EMC PowerVault ME Volumes Test

A volume is a logical subdivision of a vdisk, and can be mapped to controller host ports for access by hosts. A mapped volume provides the storage for a file system partition you create with your operating system or third-party tools. The storage system presents only volumes, not vdisks, to hosts. This is why, if a single volume in the EMC PowerVault MEstorage system is unable to process I/O requests from hosts quickly, it can rupture the user experience with the entire storage system. Therefore, to improve fault tolerance and I/O performance of a volume, you can set cache options for individual volumes. A well-tuned cache can go a long way in reducing direct volume accesses and related I/O processing overheads. In the absence of such a cache, processing slowdowns become inevitable! In times of heavy load, weak load-balancing algorithms can aggravate the slowdown, thereby adversely impacting the user experience with the storage system. To avoid this, administrators need to continuously monitor the I/O load, the processing ability, and the cache usage of every volume in the storage system, proactively detect an I/O processing latency, rapidly determine the exact cause of the poor I/O performance – is it an improperly configured cache? Or an ineffective load-balancing engine? Or both? - and promptly initiate measures to rectify the root-cause, so that normalcy of operations can be restored. This is where the EMC PowerVault MEVolumes test helps.
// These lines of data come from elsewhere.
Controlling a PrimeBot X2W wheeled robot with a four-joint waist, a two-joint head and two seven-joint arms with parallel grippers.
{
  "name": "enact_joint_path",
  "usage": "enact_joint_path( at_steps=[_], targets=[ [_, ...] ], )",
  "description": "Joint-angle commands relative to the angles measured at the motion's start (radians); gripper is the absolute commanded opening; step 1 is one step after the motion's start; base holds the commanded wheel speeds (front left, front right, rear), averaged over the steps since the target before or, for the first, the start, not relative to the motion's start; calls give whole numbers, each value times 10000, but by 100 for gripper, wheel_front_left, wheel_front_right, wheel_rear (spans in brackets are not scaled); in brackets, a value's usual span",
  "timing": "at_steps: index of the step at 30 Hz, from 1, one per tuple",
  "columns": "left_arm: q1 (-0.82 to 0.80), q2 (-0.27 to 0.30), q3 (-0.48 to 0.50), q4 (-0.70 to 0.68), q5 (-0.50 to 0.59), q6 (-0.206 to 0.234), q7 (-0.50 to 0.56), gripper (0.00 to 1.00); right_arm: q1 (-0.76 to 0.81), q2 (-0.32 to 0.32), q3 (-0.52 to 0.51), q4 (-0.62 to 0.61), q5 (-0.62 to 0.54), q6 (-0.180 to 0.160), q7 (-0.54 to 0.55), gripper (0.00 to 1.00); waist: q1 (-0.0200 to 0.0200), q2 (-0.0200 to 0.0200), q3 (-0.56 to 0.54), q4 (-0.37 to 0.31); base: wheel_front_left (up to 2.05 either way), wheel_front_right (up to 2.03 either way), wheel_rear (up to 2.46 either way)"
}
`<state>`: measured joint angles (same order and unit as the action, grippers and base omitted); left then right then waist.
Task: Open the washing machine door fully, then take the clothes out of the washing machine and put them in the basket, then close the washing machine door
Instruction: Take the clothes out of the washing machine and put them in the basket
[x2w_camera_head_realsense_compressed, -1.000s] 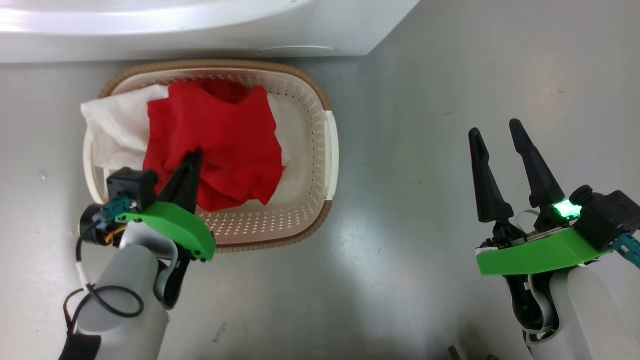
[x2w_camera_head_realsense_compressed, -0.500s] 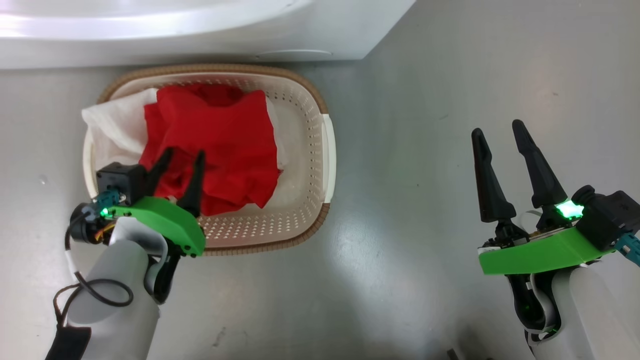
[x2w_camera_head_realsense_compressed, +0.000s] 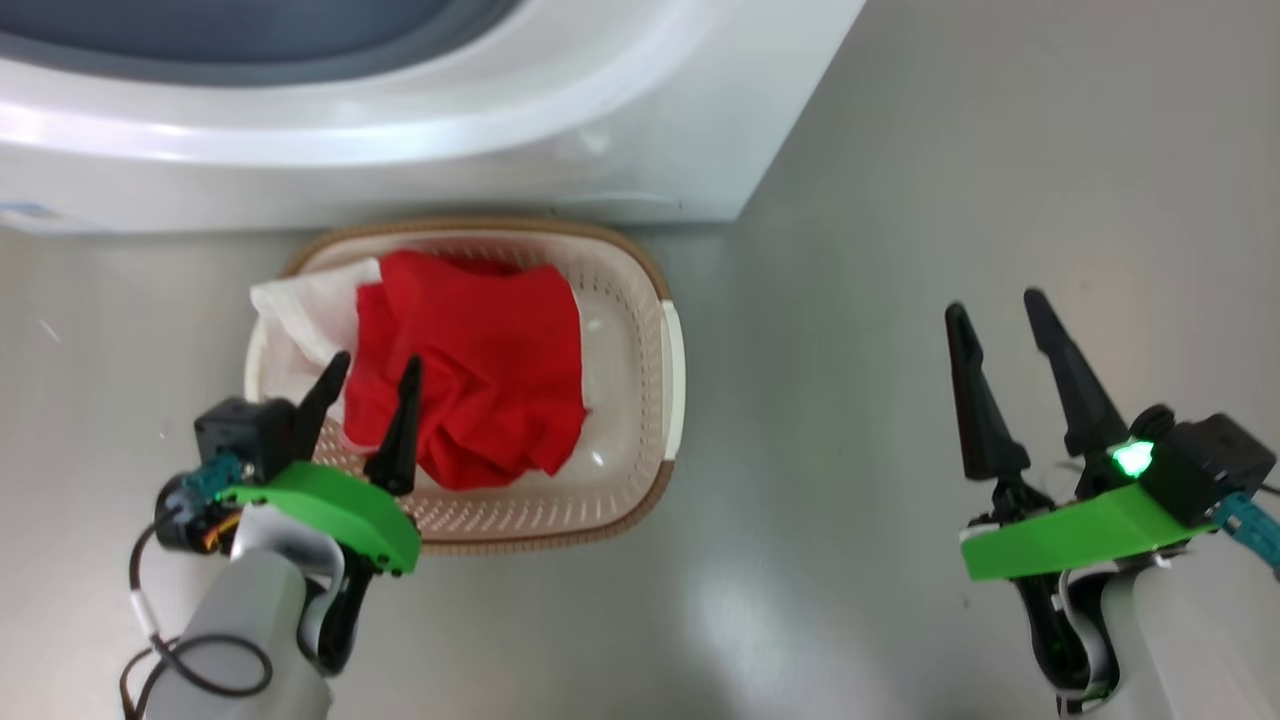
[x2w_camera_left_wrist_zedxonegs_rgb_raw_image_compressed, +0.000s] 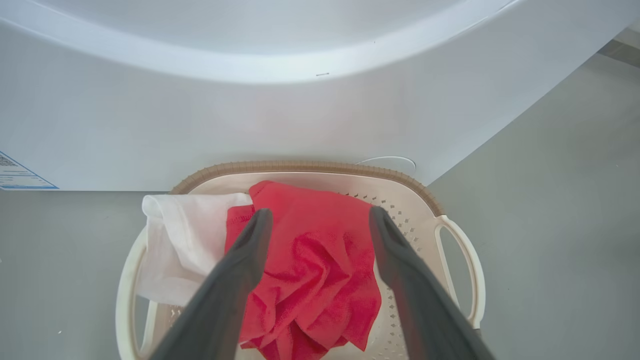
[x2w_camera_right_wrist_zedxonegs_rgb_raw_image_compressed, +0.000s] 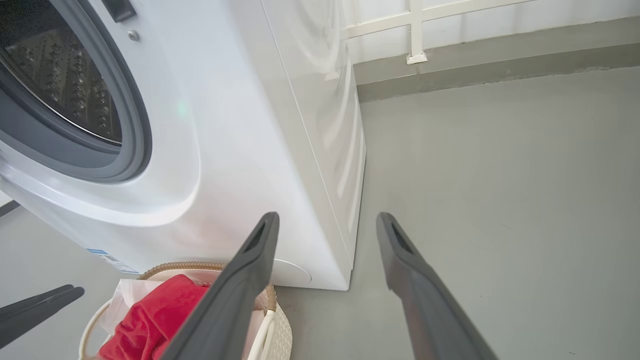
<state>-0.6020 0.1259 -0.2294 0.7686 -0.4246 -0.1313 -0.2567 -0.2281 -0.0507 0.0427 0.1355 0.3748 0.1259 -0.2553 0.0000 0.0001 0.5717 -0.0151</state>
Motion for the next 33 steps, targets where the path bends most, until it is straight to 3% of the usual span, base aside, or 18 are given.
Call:
enact_joint_path(
  at_steps=[1, 16, 33],
  targets=[
    [473, 232, 423, -327, 188, 6, -51, 100, 359, 5, 214, -107, -122, 48, -65, 100, 0, -1, -858, 156, 0, 0, 0],
    [2189, 217, 1517, -2627, 957, 6, -51, 100, 1245, 5, 86, 319, -256, 48, -65, 100, 0, -1, -2809, 267, 0, 0, 0],
    [4860, -208, 2845, -5262, 1805, 6, -51, 100, 2388, 1, -36, 392, -233, 48, -65, 100, 0, -1, -4492, 122, 0, 0, 0]
  ],
)
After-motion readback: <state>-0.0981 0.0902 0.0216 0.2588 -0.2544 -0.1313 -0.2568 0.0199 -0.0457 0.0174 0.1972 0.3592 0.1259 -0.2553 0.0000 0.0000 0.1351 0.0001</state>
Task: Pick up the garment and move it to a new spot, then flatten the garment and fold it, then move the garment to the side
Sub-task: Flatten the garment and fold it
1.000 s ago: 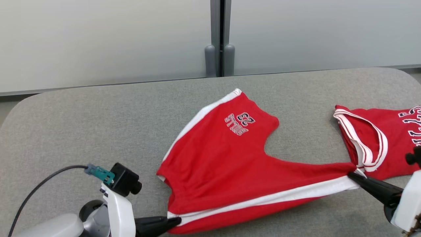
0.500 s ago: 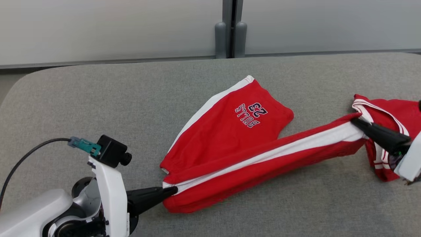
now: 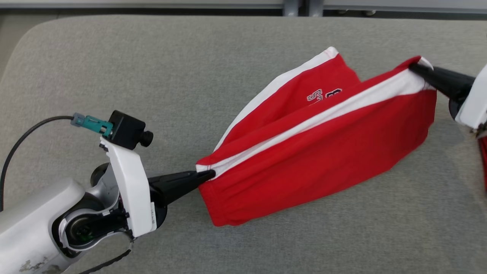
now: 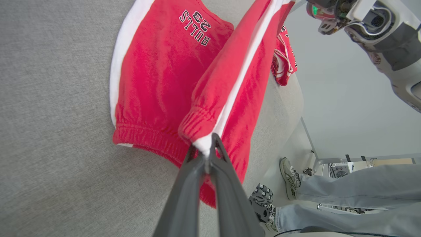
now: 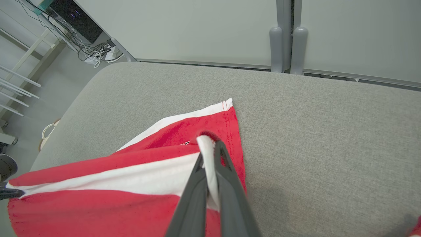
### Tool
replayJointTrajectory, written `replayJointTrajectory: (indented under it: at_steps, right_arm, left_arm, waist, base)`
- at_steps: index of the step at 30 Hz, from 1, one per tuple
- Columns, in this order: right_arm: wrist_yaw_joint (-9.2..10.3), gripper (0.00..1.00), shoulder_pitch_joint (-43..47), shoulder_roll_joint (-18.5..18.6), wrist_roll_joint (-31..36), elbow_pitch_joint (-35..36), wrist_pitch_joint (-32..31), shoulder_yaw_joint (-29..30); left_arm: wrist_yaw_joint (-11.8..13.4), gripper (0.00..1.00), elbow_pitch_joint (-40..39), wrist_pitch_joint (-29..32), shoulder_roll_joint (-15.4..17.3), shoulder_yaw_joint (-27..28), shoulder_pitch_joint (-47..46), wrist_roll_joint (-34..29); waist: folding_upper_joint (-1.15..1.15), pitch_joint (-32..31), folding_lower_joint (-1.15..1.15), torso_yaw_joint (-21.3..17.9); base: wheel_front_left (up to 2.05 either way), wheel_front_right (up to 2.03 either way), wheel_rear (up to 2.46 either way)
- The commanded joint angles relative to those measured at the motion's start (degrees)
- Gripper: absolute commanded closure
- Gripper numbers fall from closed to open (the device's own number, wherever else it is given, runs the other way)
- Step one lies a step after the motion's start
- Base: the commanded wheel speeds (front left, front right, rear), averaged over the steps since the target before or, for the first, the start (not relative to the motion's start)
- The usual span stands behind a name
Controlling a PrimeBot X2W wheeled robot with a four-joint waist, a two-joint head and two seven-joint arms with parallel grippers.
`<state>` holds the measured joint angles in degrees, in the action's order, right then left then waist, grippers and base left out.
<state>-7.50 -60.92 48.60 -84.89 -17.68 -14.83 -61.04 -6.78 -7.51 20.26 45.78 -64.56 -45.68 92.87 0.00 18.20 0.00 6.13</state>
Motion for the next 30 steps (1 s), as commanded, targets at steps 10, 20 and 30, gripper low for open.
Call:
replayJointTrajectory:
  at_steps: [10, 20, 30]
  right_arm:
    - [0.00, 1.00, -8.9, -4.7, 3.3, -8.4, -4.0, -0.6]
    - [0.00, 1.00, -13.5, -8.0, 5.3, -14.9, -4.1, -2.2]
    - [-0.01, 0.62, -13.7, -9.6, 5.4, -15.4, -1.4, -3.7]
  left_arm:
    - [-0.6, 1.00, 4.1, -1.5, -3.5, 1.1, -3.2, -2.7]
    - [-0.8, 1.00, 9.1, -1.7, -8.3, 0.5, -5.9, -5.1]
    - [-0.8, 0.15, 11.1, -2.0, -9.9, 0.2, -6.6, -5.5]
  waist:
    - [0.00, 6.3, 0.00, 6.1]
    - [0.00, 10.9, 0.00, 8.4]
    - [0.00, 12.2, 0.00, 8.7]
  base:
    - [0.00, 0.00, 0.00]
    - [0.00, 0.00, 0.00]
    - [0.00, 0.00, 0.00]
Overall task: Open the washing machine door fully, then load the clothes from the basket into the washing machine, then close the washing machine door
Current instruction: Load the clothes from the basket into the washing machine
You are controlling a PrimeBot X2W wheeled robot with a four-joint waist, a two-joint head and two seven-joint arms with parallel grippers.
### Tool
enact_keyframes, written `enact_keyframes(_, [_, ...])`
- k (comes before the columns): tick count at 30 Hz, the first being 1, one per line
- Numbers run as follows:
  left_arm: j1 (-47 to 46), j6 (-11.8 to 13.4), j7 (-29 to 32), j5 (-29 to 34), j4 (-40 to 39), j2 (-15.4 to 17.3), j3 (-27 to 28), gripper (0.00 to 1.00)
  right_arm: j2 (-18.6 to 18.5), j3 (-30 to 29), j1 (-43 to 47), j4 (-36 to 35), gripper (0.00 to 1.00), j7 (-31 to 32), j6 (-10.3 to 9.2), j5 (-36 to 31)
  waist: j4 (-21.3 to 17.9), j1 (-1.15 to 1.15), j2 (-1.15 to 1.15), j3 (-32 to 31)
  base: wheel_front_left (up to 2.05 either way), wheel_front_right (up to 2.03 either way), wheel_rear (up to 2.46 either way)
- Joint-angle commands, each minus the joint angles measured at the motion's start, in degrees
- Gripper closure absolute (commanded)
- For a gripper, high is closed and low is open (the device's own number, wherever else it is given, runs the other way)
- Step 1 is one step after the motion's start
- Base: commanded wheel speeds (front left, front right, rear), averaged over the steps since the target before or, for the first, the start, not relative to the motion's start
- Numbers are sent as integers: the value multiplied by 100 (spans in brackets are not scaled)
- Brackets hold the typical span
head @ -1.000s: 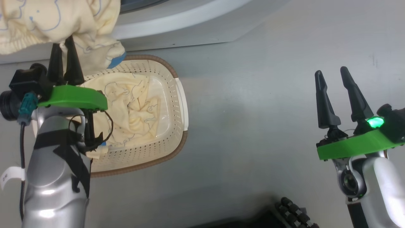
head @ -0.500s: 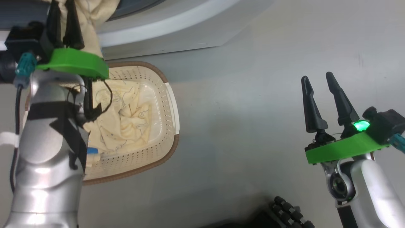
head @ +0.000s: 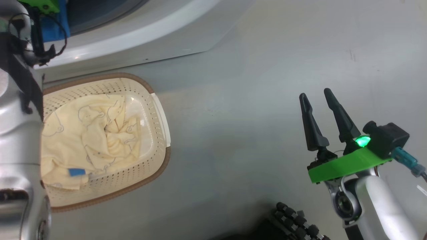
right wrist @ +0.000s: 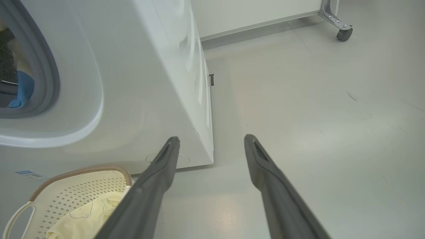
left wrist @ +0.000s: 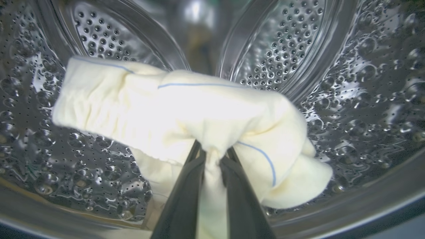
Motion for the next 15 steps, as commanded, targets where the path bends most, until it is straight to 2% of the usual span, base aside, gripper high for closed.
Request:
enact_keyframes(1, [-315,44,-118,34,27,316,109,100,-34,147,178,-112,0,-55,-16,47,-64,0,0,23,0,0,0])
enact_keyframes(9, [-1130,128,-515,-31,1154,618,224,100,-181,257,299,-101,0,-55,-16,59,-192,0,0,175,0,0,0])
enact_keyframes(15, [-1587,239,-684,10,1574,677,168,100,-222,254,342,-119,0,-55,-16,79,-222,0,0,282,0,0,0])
This test auto-discovers the volumes in the storage system and reports how well each volume handles the I/O requests it receives. In addition, the test also focuses on the cache usage of every volume from time to time, and reveals whether/not any cache has been grossly under-utilized. This way, the test turns the spotlight on volumes that are experiencing a slowdown and also reveals what is causing the slowdown – load-balancing irregularities across volumes or badly configured caches?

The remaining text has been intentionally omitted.